- [Exercise brief]: Please write out all the data that follows exactly, without the pictures.

- [Collected data]:
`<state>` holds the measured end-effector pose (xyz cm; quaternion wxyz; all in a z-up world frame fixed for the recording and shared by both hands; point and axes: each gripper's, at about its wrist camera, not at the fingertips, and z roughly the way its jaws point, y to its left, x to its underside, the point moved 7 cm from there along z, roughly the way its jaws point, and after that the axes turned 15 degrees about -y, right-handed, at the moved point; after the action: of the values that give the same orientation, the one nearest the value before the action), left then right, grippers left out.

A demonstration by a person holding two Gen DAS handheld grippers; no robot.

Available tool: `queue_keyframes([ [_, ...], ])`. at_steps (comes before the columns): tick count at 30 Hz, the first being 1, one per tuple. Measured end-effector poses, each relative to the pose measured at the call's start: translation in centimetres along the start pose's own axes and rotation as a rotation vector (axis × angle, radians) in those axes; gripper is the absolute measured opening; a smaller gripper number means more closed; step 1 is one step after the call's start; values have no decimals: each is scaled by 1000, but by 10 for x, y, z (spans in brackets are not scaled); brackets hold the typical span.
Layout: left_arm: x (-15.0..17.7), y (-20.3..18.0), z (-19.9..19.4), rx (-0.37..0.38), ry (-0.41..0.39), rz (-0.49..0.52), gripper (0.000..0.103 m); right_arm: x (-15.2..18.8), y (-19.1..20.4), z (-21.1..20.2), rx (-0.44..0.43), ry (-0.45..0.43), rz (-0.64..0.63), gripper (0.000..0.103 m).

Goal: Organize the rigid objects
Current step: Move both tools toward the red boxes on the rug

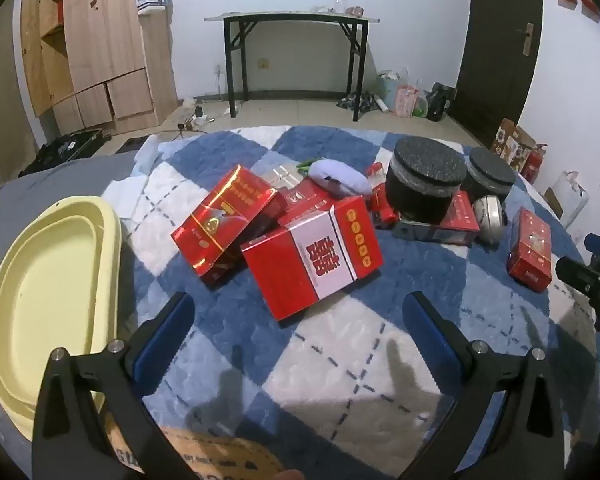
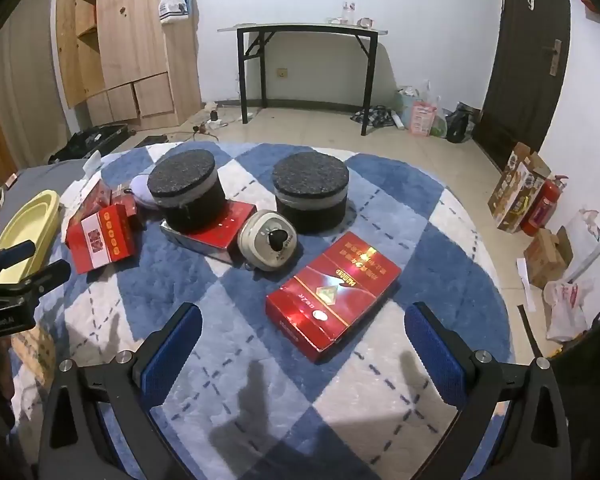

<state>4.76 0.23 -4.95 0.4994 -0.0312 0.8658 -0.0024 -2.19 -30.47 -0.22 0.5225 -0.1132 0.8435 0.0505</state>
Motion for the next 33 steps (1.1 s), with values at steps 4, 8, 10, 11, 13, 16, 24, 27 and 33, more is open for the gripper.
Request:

- [Solution for this task]:
`<state>` holds the measured end-effector pose (xyz cm; quaternion wxyz; all in a z-up world frame fixed for the recording and shared by both hands; point and axes: each gripper's, at about its wrist camera, not at the fingertips, and z roughly the way its jaws point, y to its left, x to its underside, the point moved 7 cm from there along z, roughly the way its jaws point, and after that the axes turned 15 degrees about -y, right-handed, at the moved point; after the action: of the values that give the same orientation, the one nearest the value before the action), left then right, grippers left out.

A demonstration by a person holding two Gen DAS handheld grippers; no robot.

Available tool: `queue_keyframes([ [_, ...], ])`. at_steps (comes before the columns): tick count at 30 Hz, the first being 1, one per tuple. Measured end-effector poses, each relative to the pose measured at the call's start: translation in centimetres along the start pose's own axes and rotation as a rotation vector (axis × angle, radians) in those axes; gripper is the absolute measured opening; a smaller gripper number means more closed; step 1 is one step after the call's start; values have no decimals: each is scaled by 1000, but by 10 for x, y, z (spans in brackets are not scaled); brackets hold the typical span.
Layout: left_arm: x (-15.0..17.7), y (-20.3..18.0), z (-19.9..19.4), rx (-0.37..0.38), ry (-0.41..0.39), rz (-0.49..0.52), gripper (0.000..0.103 m); right_arm: x (-15.2..18.8), y (-19.1..20.4), z (-21.1..20.2), rx (-0.44..0.43), ry (-0.45..0.43), rz (-0.64..0.63), gripper (0.000..0.103 m).

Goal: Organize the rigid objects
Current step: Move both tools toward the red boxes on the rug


<state>4.76 0.23 -4.95 0.4994 -0.0312 0.8658 -0.0024 -2.19 -30.47 -0.22 0.5225 -0.1132 0.8435 0.0505</state>
Motion for the next 33 steps (1.1 s), with values at steps 4, 8, 10, 11, 13, 16, 24, 27 and 33, more is open for the gripper.
Request:

With this, there is nothing more to the exercise.